The threat of potentially devastating cyber-attacks against UK government departments is “severe and advancing quickly”, with dozens of critical IT systems vulnerable to an expected regular pattern of significant strikes, ministers have been warned.
The National Audit Office (NAO) found that 58 critical government IT systems independently assessed in 2024 had “significant gaps in cyber-resilience”, and the government did not know how vulnerable at least 228 ageing and outdated “legacy” IT systems were to cyber-attack. The NAO did not name the systems for fear of helping attackers choose targets.
It assessed data held by the Cabinet Office and said the challenge of cyber-resilience in central government applied to a range of organisations, including, for example, HMRC and the Department for Work and Pensions.
The warning comes after two recent cyber-attacks that included one on the British Library by a criminal ransomware gang in 2023, which continues to limit its functions and is costing well over the gang’s £600,000 demand to fix.
In May 2024, it emerged that suspected Chinese hackers had gained access to part of the armed forces payment network. In the following month, an attack on two south-east London NHS foundation trusts led to the postponement of 10,000 outpatient appointments and 1,700 operations.

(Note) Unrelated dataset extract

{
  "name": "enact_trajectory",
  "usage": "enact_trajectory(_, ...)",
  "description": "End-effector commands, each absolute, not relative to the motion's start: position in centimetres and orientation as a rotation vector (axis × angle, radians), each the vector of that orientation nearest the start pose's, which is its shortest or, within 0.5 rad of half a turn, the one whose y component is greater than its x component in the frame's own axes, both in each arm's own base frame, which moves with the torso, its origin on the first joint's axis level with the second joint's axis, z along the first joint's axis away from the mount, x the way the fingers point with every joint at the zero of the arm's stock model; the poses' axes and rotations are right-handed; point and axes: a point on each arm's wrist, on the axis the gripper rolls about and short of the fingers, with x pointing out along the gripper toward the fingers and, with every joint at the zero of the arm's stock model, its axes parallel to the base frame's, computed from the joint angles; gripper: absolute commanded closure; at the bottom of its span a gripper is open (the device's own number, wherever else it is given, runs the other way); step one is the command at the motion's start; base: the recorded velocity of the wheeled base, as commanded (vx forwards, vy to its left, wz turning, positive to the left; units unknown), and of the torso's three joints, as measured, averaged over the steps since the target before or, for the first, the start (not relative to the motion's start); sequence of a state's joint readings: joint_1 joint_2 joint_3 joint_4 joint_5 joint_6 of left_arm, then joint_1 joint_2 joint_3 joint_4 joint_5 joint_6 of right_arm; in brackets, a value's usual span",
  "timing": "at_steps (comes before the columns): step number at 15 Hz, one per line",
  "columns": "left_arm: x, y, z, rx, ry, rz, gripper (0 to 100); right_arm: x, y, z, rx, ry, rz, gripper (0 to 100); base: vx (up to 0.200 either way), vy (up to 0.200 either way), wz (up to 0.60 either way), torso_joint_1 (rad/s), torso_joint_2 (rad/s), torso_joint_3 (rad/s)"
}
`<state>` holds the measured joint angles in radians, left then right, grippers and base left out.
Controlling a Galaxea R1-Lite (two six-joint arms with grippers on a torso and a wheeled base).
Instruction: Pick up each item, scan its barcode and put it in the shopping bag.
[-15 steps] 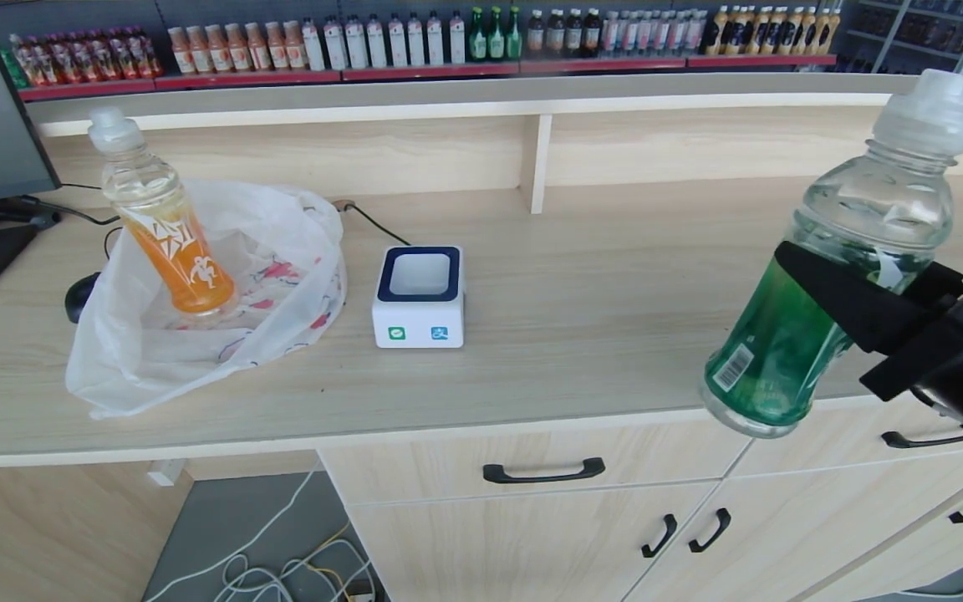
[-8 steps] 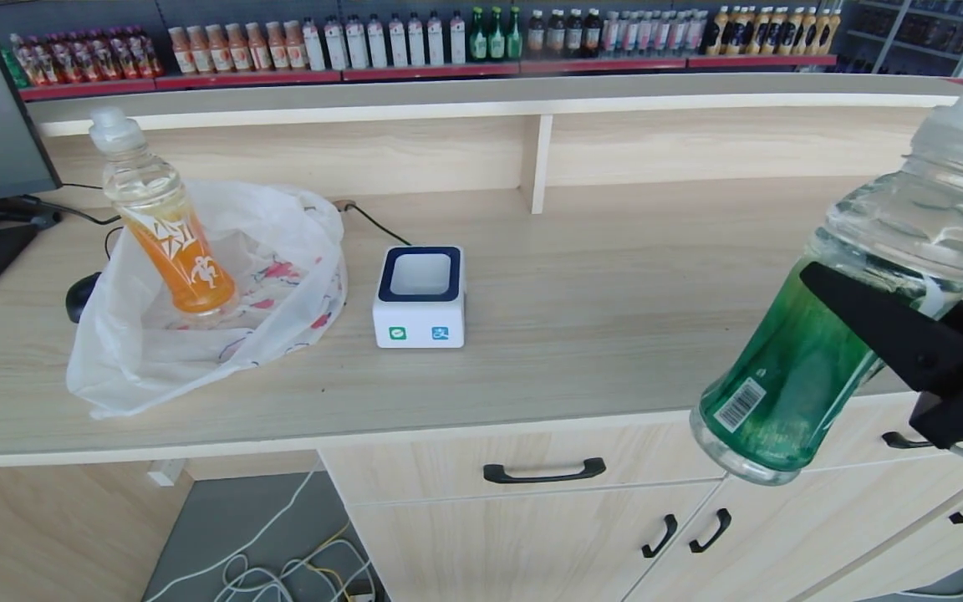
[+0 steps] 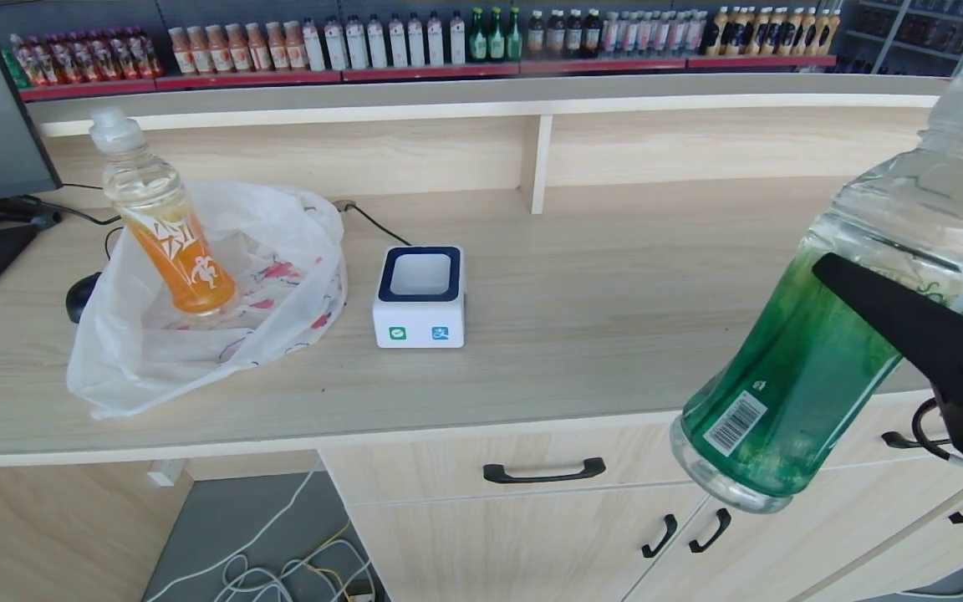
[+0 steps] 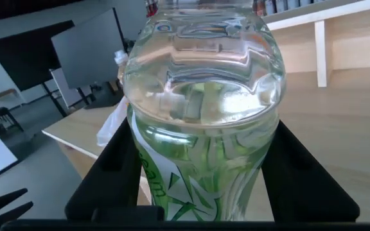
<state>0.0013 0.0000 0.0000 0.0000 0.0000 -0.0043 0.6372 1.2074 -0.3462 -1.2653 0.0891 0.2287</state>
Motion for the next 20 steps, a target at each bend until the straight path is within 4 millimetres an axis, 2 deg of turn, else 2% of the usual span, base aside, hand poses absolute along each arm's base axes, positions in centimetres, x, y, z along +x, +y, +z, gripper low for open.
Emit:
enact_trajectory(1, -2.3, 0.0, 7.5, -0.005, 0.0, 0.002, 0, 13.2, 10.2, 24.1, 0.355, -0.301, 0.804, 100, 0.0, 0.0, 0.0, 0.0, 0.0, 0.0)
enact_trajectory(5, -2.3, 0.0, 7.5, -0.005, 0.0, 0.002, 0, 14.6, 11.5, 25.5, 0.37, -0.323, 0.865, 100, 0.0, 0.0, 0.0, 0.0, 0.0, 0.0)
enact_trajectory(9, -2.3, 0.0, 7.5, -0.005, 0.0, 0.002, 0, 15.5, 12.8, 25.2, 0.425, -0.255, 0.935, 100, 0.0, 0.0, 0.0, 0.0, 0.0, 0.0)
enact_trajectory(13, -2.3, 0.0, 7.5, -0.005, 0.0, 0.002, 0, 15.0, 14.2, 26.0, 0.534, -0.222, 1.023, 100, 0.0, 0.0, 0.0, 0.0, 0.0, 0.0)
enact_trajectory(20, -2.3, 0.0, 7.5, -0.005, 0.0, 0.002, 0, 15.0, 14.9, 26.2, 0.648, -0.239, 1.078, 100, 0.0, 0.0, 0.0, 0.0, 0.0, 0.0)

The NAO said senior civil servants had failed to grasp the importance of resilience to cyber-attack, with inadequate investment and staffing, and that the government was on course to fail in its aim to have “significantly hardened” its defence posture by 2025.
The assessment by the spending watchdog is the latest of several into UK resilience after the Covid-19 pandemic, with previous topics including flooding and extreme weather.
Last month, GCHQ’s National Cyber Security Centre warned of “a widening gap” between increasingly complex threats and the UK’s capability to defend critical national infrastructure.
It said ransomware attacks continued to pose the most immediate and disruptive threat, with China, Russia, Iran and North Korea named as key adversaries. Groups such as the Chinese state-sponsored threat actor Volt Typhoon, the Cyber Army of Russia Reborn and the Islamic State Hacking Division are all believed to pose a threat.
Sir Geoffrey Clifton-Brown, the Conservative MP and chair of the House of Commons public accounts committee, said: “Despite the rapidly evolving cyber-threat, government’s response has not kept pace.
“Poor coordination across government, a persistent shortage of cyber-skills and a dependence on outdated legacy IT systems are continuing to leave our public services exposed. Today’s NAO report must serve as a stark wake-up call to government to get on top of this most pernicious threat.”
A government spokesperson conceded that cyber-defences had been neglected by successive administrations, but said repairs had been under way since July with “new legislation to give us powers to protect critical national infrastructure from cyber-attacks, delivering 30 new regional cyber-skills projects to strengthen the country’s digital workforce, and merging digital teams into one central government digital service led by the Department for Science, Innovation and Technology”.
But the NAO reported that in April 2024 an investigation into those 58 critical IT systems resulted in ministers being warned the cyber-resilience risk to the government was “extremely high”.
It said the increasing digitisation of government services also meant it was becoming easier for malicious actors to “create disruption which can have a devastating impact on individuals, government organisations and public services”.
“The risk of cyber-attack is severe, and attacks on key public services are likely to happen regularly,” said Gareth Davies, the head of the NAO.
“Yet government’s work to address this has been slow. To avoid serious incidents, build resilience and protect the value-for-money of its operations, government must catch up with the acute cyber-threat it faces.
“The government will continue to find it difficult to catch up until it successfully addresses the longstanding shortage of cyber-skills; strengthens accountability for cyber-risk; and better manages the risks posed by legacy IT.”
One in three cybersecurity roles in government were vacant or filled by temporary staff in 2023-24. Relatively low salaries in public sector roles and arduous civil service recruitment procedures were partly to blame, the NAO said.